Может быть, если б это произошло чуть позже, он пришел бы в кедах, снятых с убитого китайского пограничника, или с легированной лопаткой бомбардировщика, но в тот момент трудно было придумать что-нибудь лучше яйца. Надо было увлечь собою, произвести впечатление, врезаться в память.
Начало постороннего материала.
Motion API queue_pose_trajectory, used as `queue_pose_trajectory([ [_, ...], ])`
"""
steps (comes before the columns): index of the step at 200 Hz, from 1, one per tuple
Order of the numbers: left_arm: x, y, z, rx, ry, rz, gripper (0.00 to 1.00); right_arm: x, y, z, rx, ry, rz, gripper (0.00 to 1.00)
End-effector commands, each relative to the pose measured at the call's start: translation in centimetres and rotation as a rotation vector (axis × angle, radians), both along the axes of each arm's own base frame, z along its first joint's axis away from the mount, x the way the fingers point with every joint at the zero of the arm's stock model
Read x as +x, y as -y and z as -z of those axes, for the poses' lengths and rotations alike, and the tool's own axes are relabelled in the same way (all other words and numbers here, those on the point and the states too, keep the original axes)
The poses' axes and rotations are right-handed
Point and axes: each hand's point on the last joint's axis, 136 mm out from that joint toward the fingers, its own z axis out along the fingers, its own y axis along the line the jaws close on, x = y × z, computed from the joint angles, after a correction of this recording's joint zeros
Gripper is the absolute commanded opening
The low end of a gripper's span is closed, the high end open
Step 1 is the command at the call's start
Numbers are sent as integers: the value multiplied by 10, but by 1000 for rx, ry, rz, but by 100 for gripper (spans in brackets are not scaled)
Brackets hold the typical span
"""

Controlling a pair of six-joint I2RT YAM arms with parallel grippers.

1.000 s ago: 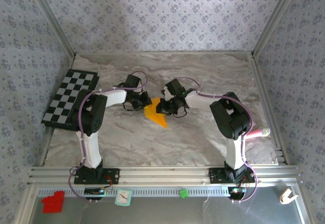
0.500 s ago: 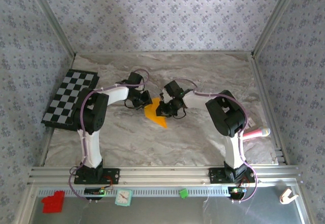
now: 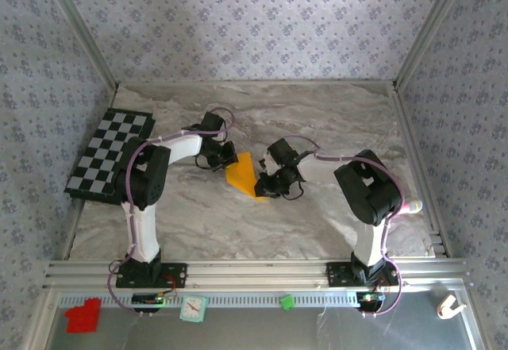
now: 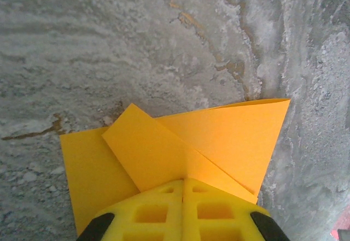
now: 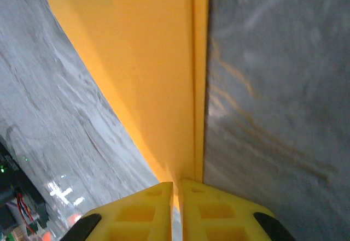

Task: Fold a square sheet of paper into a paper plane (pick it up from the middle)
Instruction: Fourth fold the wing at the center of the table, then pick up the paper from the center of the table.

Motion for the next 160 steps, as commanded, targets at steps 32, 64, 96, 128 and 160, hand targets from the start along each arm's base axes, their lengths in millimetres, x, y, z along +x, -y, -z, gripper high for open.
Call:
queue_pose_trajectory([
  [32, -19, -9, 15, 58, -69, 19, 12, -5, 14, -17, -9, 39, 23, 15],
  [64, -2, 8, -49, -84, 65, 5, 27, 40, 8, -45, 86, 183, 137, 29],
  [96, 3, -10, -80, -135, 138, -92, 44, 71, -1, -51, 119, 228, 159, 36],
  [128, -3, -37, -83, -178, 149, -199, 54, 86, -13, -41, 119, 212, 119, 37],
  [160, -16, -48, -80, -197, 135, -223, 57, 90, -22, -30, 125, 179, 75, 38],
])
Яйцо подчеркивало социальную экзотичность своего обладателя, а может быть, намекало на скрытый смысл свидания: мэтр освятит этот символический предмет и укажет неофиту путь к воскресению[5].
Выяснив происхождение яйца, Трифонов принялся расспрашивать Проханова о дошедших до него слухах, касающихся курьезных особенностей его биографии: правда ли, что вы… Тот дает понять, что это еще далеко не все; сегодня Проханов признает, что немножко повыпендривался тогда перед мэтром, козыряя своими возможностями и опытом.
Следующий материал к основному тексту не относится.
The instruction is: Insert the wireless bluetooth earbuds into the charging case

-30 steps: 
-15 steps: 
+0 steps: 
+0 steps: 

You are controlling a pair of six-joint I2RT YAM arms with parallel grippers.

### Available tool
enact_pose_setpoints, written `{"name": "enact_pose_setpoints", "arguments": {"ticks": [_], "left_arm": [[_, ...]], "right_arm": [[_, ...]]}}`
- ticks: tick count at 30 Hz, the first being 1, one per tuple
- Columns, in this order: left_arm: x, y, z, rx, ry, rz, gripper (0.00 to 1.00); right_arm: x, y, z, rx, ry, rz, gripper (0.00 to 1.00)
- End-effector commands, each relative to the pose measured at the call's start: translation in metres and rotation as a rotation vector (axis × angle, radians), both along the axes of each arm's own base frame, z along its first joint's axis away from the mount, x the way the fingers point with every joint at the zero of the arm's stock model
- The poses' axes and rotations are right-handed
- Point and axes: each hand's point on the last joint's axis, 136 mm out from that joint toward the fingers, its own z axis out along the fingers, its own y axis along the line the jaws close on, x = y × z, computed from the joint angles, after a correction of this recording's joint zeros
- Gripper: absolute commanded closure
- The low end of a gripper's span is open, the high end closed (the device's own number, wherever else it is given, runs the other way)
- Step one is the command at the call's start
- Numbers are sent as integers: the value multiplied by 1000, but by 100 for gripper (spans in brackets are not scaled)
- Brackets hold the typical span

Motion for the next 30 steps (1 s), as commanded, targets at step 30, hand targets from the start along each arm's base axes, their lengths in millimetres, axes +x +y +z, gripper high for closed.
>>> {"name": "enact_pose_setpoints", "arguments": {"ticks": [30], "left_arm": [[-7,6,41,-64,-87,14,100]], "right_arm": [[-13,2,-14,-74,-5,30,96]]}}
Об этой встрече косвенно можно судить по предисловию, которое Трифонов напишет к первой книге Проханова «Иду в путь мой». Лауреат Сталинской премии купился на все. Он старательно пересказывает эпизоды из биографии своего молодого знакомца: ушел в леса, водил туристов в Хибинах.
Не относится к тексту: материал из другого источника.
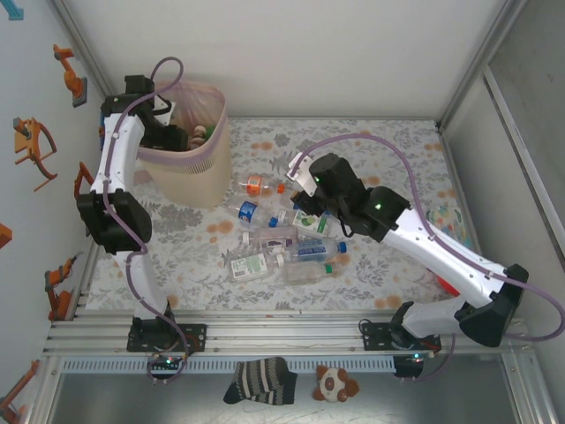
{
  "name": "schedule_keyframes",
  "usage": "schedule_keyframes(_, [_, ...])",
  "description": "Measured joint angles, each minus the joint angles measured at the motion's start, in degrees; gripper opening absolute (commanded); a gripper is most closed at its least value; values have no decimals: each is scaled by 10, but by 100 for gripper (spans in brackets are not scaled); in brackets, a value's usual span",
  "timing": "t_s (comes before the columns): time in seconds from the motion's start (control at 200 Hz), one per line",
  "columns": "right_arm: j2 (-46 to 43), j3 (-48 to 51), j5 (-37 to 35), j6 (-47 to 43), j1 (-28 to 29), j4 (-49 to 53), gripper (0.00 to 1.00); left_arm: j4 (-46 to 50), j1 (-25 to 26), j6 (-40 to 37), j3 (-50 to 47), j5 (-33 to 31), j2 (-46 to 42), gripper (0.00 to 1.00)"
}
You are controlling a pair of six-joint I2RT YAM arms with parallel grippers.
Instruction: Put the plastic bottles in the bin
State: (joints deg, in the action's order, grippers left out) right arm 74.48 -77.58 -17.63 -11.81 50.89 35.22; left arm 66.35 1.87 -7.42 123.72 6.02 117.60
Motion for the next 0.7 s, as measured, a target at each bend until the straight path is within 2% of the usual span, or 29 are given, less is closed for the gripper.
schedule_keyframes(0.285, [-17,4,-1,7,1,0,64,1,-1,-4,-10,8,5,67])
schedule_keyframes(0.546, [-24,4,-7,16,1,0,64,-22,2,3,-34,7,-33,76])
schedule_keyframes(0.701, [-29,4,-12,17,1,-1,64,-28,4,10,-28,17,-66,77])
С какой стати он позвонил ему? «Ему было интересно, он был в стадии учителя, ему интересны были ученики». «Трифонов покровительствовал мне с охотой, с интересом. В этом интересе была заинтересованность как во мне, так и в себе самом. Он, как литературный политик, хотел создать некий слой вокруг себя, из следующего поколения, чтобы этим слоем управлять, патронировать его».
Правда ли, задаю я вопрос эксперту по Трифонову Наталье Ивановой, что Проханов — человек Трифонова? Это неправда. Впоследствии Трифонов очень сожалел, что написал предисловие к его первой книге, потому что Проханов не оправдал его ожидания — или оправдал ожидания совсем других людей. Трифонов считал, что главное в литературе — анализ социальных отношений, а не «модные темы», «всякие там НТР». «А я говорил — нет, главное — национальное. На этом мы очень корректно, но разошлись. Когда я стал писать социальные повести, он отнесся к ним скептически, стал говорить со мной жестче».
Трифонов — уже тогда убежденный, что «нет ничего драгоценнее мельчайших, гомеопатических подробностей», напишет еще одно предисловие, к «Время полдень», гораздо более сдержанное. «Я знаю, первое предисловие он делал с большой охотой, второе — уже с некоторой неохотой, когда уже начались разногласия. Я понял, что уже не стану его учеником, его патронат по отношению ко мне завершается; мое место там занял Маканин».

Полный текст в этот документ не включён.